[flang-commits] [flang] [Flang] Apply nusw nuw flags on array_coor gep's (PR #184573)

Wed Mar 4 01:30:38 PST 2026

https://github.com/Stylie777 created https://github.com/llvm/llvm-project/pull/184573

When generating the LLVM IR, since #110060, `nsw` is applied to operations when lowering the subscripts. This was, up until now, only applied to arithmetic, and not the related getelementptr's.

The original Discouse thread noted that NSW helped with vectorisation later on in the process. Changes to the BasicAA pipeline has led to vectorisation no longer being applied where wrapping cannot be guaranteed for array_coor instructions. By applying the `nusw nuw` flags to the GEP's, this enables vectorisation in the middle end. Supporting arithmatic instructions will also be marked `nuw` to ensure instcombine does not remove these flags when transforming instructions.

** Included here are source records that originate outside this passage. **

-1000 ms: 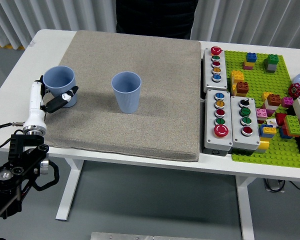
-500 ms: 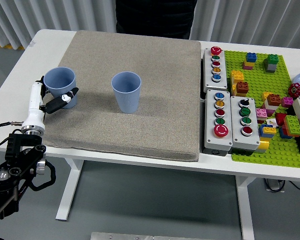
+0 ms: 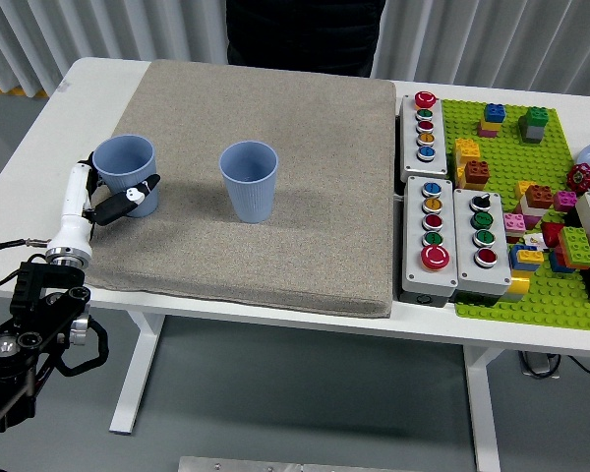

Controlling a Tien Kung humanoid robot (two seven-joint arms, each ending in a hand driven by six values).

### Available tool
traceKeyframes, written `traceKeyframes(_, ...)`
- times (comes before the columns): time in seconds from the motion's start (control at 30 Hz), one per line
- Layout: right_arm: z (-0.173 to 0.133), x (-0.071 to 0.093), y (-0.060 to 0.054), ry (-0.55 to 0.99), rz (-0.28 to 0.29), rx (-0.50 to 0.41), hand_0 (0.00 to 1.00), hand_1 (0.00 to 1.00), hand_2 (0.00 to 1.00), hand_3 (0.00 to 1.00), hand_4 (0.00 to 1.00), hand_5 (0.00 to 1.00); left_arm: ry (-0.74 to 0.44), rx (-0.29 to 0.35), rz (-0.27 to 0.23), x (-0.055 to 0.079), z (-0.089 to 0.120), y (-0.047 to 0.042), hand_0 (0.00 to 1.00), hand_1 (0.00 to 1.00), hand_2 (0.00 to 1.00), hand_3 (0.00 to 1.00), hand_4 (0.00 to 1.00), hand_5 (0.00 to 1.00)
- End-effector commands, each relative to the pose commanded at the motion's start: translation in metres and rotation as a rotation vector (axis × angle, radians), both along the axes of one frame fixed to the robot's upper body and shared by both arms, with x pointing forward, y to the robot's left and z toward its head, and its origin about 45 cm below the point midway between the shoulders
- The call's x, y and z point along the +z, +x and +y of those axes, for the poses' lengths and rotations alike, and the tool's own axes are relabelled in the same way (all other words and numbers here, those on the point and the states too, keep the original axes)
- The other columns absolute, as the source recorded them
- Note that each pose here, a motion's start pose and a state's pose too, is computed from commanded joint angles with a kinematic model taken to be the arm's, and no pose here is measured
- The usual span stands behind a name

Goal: Pick cup pour cup place

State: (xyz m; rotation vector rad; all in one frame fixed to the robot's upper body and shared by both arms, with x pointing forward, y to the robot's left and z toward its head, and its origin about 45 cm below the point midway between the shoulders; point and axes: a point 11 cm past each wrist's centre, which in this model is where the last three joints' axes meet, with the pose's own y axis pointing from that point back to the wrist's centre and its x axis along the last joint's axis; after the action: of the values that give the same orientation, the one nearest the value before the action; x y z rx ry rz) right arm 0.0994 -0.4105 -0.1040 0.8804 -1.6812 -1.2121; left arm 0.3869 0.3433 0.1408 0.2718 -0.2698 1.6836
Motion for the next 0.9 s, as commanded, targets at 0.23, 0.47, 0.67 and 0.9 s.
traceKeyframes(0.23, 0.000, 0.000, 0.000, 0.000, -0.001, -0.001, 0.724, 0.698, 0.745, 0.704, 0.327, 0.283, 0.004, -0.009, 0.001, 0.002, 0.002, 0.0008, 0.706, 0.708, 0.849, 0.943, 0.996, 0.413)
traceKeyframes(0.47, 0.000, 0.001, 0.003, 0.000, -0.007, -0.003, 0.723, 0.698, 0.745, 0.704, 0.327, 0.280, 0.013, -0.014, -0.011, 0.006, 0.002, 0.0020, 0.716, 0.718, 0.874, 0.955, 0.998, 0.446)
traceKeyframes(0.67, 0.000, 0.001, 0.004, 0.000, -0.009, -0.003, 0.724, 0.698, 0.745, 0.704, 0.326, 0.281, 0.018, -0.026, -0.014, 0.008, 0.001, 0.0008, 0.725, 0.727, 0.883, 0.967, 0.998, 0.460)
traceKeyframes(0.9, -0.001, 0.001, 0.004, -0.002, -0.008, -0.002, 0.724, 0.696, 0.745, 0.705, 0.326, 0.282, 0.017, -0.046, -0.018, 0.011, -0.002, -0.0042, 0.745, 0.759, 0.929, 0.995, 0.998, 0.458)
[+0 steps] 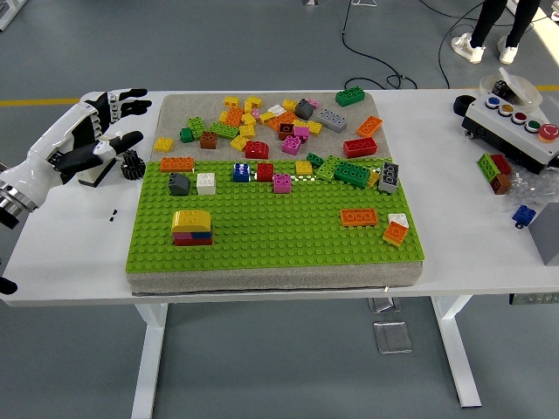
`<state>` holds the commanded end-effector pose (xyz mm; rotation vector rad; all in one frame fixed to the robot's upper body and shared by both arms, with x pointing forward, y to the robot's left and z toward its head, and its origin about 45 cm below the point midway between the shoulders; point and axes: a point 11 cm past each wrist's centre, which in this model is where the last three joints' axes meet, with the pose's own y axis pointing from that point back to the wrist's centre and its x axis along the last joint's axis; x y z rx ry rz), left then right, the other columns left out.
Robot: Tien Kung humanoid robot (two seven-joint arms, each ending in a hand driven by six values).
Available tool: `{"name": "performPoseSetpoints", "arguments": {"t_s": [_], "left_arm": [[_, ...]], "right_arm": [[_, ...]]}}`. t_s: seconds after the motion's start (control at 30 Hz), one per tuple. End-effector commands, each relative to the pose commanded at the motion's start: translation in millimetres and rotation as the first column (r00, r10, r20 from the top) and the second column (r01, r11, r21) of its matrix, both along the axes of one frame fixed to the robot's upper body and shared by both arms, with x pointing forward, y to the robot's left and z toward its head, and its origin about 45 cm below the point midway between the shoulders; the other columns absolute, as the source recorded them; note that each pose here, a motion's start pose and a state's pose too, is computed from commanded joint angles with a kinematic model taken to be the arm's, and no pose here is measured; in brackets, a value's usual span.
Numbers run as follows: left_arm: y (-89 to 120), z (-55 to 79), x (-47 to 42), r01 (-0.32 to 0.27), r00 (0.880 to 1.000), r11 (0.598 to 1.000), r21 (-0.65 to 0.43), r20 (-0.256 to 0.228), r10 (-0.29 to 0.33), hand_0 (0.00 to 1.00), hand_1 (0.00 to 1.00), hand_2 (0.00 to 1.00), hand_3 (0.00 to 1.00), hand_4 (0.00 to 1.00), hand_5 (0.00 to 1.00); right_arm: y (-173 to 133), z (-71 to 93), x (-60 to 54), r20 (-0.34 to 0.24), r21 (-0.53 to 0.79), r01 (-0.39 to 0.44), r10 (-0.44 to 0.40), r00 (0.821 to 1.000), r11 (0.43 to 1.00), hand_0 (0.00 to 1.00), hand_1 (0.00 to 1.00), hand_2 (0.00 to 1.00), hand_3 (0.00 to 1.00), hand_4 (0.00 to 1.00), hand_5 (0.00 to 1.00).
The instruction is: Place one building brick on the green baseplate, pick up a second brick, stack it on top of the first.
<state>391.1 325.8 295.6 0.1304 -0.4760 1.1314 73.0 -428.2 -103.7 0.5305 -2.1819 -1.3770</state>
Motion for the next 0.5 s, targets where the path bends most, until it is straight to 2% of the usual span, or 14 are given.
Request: {"name": "performPoseSetpoints", "arguments": {"t_s": [0.5], "left_arm": [[-2.0, 9.8, 11.3, 0.001, 1.000, 1.000, -0.009, 0.014, -0.001, 0.978, 0.877, 0.861, 0.885, 0.992, 0.669]], "right_arm": [[-12.3, 8.0, 17.2, 0.047, -0.029, 0.038, -0.037, 0.998, 0.999, 0.738, 0.659, 0.710, 0.596, 0.913, 0.497]]}}
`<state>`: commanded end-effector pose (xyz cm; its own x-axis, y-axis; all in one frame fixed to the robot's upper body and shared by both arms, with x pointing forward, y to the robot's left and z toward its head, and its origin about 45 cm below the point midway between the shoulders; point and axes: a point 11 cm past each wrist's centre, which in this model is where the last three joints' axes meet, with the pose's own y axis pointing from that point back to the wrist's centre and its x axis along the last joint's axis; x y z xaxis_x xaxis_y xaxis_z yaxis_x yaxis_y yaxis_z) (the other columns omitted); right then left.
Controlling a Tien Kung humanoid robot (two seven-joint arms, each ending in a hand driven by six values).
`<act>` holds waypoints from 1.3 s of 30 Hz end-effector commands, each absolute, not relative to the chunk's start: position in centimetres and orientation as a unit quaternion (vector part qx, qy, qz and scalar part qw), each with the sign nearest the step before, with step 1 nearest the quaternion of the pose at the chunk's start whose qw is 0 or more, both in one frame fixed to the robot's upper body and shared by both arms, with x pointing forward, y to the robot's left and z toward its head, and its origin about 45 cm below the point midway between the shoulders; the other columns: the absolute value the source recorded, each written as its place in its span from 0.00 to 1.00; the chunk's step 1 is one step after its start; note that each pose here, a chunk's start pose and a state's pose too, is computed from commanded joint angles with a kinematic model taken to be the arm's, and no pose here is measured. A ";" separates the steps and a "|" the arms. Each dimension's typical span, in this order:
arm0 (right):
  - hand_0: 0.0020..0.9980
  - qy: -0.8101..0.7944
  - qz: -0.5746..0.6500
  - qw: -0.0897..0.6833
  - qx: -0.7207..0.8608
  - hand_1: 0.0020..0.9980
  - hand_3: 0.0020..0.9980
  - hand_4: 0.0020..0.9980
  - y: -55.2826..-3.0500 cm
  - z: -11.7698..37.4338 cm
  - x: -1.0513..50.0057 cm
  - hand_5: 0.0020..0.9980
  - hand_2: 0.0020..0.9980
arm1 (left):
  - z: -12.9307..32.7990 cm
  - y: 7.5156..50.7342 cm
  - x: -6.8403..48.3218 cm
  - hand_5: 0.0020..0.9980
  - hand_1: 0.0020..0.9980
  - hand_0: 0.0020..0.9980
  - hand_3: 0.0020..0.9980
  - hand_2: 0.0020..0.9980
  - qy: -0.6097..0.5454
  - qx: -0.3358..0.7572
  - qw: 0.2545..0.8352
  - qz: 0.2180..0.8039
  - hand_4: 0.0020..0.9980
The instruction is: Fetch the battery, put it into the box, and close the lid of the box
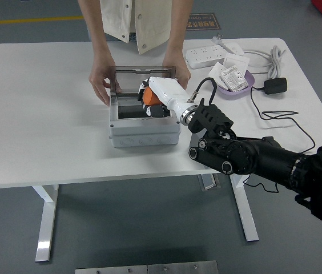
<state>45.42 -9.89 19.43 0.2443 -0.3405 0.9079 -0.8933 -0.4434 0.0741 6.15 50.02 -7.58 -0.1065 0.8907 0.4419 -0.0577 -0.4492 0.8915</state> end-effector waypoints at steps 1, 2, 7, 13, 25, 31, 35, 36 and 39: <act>0.23 -0.425 0.443 0.313 0.725 0.20 0.23 0.00 -9.9 19.4 45.4 0.00 0.23 | -7.6 50.0 6.2 0.00 0.64 0.57 0.59 0.61 0.373 0.558 0.369 0.643 0.66; 0.23 -0.425 0.442 0.315 0.725 0.20 0.24 0.00 -10.0 19.4 45.5 0.00 0.24 | -7.6 50.0 6.2 0.00 0.64 0.57 0.59 0.61 0.373 0.558 0.369 0.643 0.66; 0.23 -0.426 0.430 0.320 0.729 0.20 0.24 0.00 -10.1 19.1 45.5 0.00 0.24 | -7.6 50.0 6.2 0.00 0.64 0.57 0.59 0.61 0.372 0.559 0.370 0.642 0.66; 0.25 -0.424 0.414 0.322 0.738 0.20 0.25 0.00 -10.1 18.7 45.4 0.00 0.25 | -7.6 50.0 6.1 0.00 0.64 0.57 0.59 0.61 0.373 0.560 0.369 0.641 0.66; 0.33 -0.415 0.400 0.323 0.751 0.28 0.44 0.26 -9.9 18.4 45.2 0.06 0.35 | -7.6 49.9 6.3 0.00 0.64 0.57 0.59 0.61 0.372 0.560 0.371 0.641 0.66; 0.52 -0.412 0.396 0.321 0.755 0.53 0.70 0.59 -9.6 18.3 45.0 0.31 0.59 | -7.6 49.9 6.4 0.00 0.64 0.57 0.59 0.61 0.371 0.561 0.371 0.640 0.66; 0.68 -0.414 0.393 0.318 0.757 0.63 0.77 0.76 -9.6 18.5 45.1 0.48 0.64 | -7.6 49.9 6.4 0.00 0.64 0.57 0.59 0.61 0.370 0.561 0.372 0.640 0.67; 0.68 -0.416 0.391 0.317 0.757 0.63 0.77 0.76 -9.6 18.5 45.1 0.48 0.64 | -7.6 49.9 6.5 0.00 0.64 0.57 0.59 0.61 0.370 0.561 0.372 0.640 0.67; 0.80 -0.421 0.386 0.313 0.759 0.71 0.80 0.94 -9.6 18.6 45.1 0.68 0.70 | -7.6 49.8 6.5 0.00 0.64 0.57 0.59 0.61 0.369 0.562 0.373 0.640 0.67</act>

This is only applied in specific circumstances, where it is deemed safe to assume no unsigned wrapping. Applying in cases where we cannot guarantee no wrapping may lead to mis-compilation, such as slices or dynamic sizes. In these cases, the existing behaviour is applied as per PR #110060.

This patch has been verified using the following with no regressions:
- llvm-test-suite
- Fujitsu test suite
- Various Opensource HPC Applications

Original Discourse thread: https://discourse.llvm.org/t/rfc-add-nsw-flags-to-arithmetic-integer-operations-using-the-option-fno-wrapv/77584

>From 90ce9edc20dbb76def741d6aa9bf317a22733cb7 Mon Sep 17 00:00:00 2001
From: Jack Styles <jack.styles at arm.com>
Date: Fri, 27 Feb 2026 12:27:07 +0000
Subject: [PATCH] [Flang] Apply nusw nuw flags on array_coor gep's

When generating the LLVM IR, since #110060, `nsw` is applied to
operations when lowering the subscripts. This was, up until now,
only applied to arithmetic, and not the related getelementptr's.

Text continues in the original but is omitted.